Even as Ohtani’s name has faded from national headlines following an unforgettable first week of the season, he has continued to excel, posting a 2.16 ERA during the month of May while hitting six doubles and two home runs. Meanwhile, he has looked as impressive on the field as he does on the stat sheet, throwing 100 miles per hour, whacking long home runs, and flashing track-star speed for good measure. As a pitcher, he mixes a blazing fastball with a diving splitter, sending hitters flailing at empty air. As a batter, he employs a sweet left-handed swing to pepper line drives all over the field.
Ohtani hasn’t been a perfect player—he has struggled to hit against lefties and doesn’t always command his pitches well—but he is, so far, performing in a way baseball last saw when Ruth pitched and played the outfield for the Red Sox in the 1910s. “He’s only 23 years old and is going to get better,” the Minnesota Twins first baseman Logan Morrison said after Ohtani shut down his team on May 13. “I think he’s doing something that nobody has probably ever done and it might be a long time before you see it again.”
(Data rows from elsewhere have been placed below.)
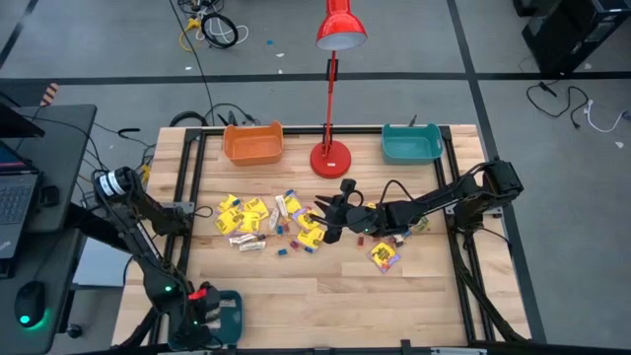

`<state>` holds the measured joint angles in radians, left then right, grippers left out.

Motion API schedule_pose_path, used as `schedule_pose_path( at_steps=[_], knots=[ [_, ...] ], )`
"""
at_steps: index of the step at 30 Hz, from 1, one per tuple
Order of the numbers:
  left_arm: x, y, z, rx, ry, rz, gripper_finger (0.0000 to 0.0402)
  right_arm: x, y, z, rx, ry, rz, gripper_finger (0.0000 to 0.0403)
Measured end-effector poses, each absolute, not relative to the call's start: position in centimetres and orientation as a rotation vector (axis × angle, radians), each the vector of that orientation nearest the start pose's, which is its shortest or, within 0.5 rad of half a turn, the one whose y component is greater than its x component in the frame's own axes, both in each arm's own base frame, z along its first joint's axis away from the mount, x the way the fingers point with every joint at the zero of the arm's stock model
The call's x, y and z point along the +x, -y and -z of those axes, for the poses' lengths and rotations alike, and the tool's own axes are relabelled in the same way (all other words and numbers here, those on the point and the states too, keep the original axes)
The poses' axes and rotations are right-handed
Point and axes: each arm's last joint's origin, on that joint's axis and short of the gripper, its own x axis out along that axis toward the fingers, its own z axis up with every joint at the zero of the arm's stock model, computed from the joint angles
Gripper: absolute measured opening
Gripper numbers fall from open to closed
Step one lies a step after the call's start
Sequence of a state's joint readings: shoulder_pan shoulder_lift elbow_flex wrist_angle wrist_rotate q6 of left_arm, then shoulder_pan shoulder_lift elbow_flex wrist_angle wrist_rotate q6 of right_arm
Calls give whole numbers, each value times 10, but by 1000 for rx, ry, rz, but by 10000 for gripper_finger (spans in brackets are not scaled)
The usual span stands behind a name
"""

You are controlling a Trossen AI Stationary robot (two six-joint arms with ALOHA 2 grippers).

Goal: Sort candy
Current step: Put the white candy into the blue bin

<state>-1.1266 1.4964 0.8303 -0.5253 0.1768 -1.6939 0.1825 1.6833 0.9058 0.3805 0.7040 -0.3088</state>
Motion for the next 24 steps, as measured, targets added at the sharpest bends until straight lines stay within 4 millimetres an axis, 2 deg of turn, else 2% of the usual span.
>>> schedule_pose_path(
  at_steps=[6, 12, 18, 24],
  knots=[
    [109, 242, -176, -735, -1615, -66, 0, 347, -45, -202, -471, -441, 456, 50],
    [112, 245, -199, -670, -1562, -18, 0, 347, -44, -202, -470, -441, 458, 50],
    [117, 238, -224, -463, -1420, -78, 0, 347, -44, -203, -451, -425, 465, 50],
    [131, 215, -243, -178, -1234, -214, 0, 353, -35, -207, -367, -375, 362, 42]
  ],
)
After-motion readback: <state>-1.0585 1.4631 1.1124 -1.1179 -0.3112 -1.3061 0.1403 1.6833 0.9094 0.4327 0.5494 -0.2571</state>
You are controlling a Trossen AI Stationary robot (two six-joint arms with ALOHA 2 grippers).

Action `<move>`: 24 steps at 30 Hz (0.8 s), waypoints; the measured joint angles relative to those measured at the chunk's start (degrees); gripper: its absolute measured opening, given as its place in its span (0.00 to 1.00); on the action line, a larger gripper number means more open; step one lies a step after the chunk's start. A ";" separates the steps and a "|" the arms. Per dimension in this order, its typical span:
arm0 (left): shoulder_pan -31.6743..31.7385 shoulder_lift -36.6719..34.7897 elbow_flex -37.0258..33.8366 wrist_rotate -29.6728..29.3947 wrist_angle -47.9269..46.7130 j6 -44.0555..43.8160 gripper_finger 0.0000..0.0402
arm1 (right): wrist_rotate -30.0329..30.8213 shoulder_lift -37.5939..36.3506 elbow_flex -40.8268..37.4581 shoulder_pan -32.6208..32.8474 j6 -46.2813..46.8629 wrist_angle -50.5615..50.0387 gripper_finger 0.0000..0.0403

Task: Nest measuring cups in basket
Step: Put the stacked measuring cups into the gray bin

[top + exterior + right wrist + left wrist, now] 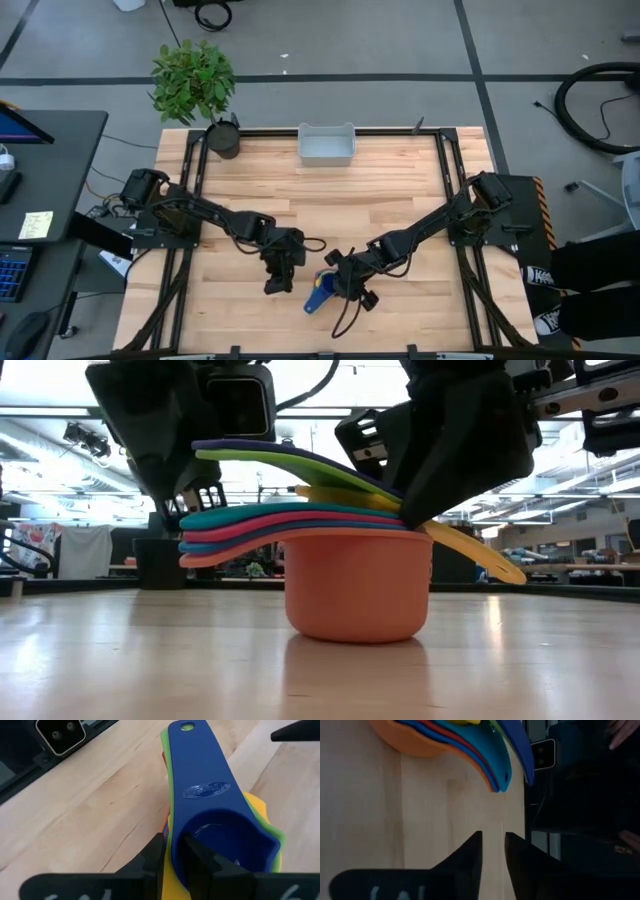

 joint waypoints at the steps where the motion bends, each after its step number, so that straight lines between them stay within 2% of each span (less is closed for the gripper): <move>1: -0.19 0.00 0.00 -0.01 0.20 -0.55 0.23 | 0.00 0.00 0.00 0.00 -0.66 0.00 0.16; 7: -3.41 0.00 0.00 -4.06 0.53 1.90 0.32 | -0.24 0.00 0.00 -0.02 -1.33 -0.02 0.16; 12: -6.94 0.00 0.00 -10.80 2.98 1.55 0.36 | -0.31 0.00 0.00 -0.11 -1.20 -0.02 0.16; 18: -9.06 0.29 0.00 -23.85 3.11 -9.25 0.36 | -0.28 0.00 0.00 -0.10 -1.59 -0.23 0.16; 24: -12.74 2.09 -0.02 -28.75 4.27 -21.28 0.36 | -0.28 0.00 0.02 -0.09 -2.03 -0.79 0.16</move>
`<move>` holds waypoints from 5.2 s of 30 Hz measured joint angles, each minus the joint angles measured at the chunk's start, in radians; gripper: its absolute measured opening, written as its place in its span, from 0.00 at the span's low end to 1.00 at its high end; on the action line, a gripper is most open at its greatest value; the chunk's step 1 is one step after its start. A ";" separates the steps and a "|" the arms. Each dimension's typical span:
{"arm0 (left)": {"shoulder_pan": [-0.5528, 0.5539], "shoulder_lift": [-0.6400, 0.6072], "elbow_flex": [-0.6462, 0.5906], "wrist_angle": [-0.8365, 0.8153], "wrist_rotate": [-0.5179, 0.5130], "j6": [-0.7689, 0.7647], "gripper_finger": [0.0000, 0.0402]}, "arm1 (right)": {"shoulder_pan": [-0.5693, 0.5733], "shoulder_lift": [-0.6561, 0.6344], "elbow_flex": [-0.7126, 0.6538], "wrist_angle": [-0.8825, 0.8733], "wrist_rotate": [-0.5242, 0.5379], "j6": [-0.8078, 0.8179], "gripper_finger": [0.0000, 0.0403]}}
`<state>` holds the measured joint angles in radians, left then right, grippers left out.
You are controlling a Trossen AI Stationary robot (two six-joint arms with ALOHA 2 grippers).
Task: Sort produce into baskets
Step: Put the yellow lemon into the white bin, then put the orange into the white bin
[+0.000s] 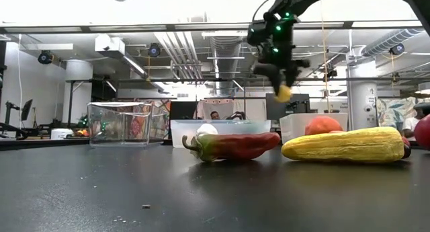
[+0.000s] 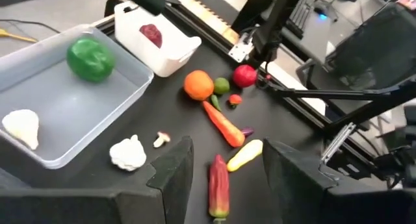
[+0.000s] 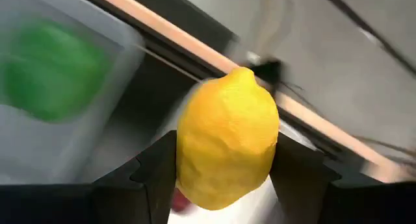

Even as Ohtani has wowed fans and fellow players alike, his season hasn’t been entirely smooth. The rookie had a start pushed back due to rain, was yanked from another due to a blister, and lost a few games to an ankle injury suffered in late April. The Angels have been generally cautious about his workload on the mound, sometimes delaying his starts to offer extra time to rest. The team’s plan to have him pitch once a week and hit three or four times a week has proven to be less of a rule and more of a guideline.
But in a sense, that tumult has been reassuring. Many of the big questions Ohtani and the Angels faced entering the season centered on logistics: How would the team balance the 23-year-old’s pitching, hitting, and necessary rest? Would he bat often enough to make the two-way gambit worth the trouble? Would bumps and bruises earned at the plate affect him on the mound? The season’s first two months have shown that managing Ohtani’s workload is plenty possible, with a little thought and some patience, even in the face of injuries and other extenuating circumstances. Maybe he can’t pitch full-time while also taking at-bats as designated hitter, but he and the Angels appear to have found a viable equilibrium.
From here, Ohtani’s stature figures to grow. Given the uniqueness of his game and the attention he commands, Ohtani was going to be a candidate for an All-Star berth no matter how he performed this season. But based on his output through two months, analysts agree, he figures to reach the Midsummer Classic on merit—an accomplishment few rookies achieve. He could wind up in the Home Run Derby as well, becoming the first-ever participant in that event who can throw a nasty splitter when he’s not cranking bombs. After that, a pennant chase beckons. It’s possible, maybe even likely, that Ohtani could wind up on the mound in the one-game wildcard playoff, should the Angels qualify.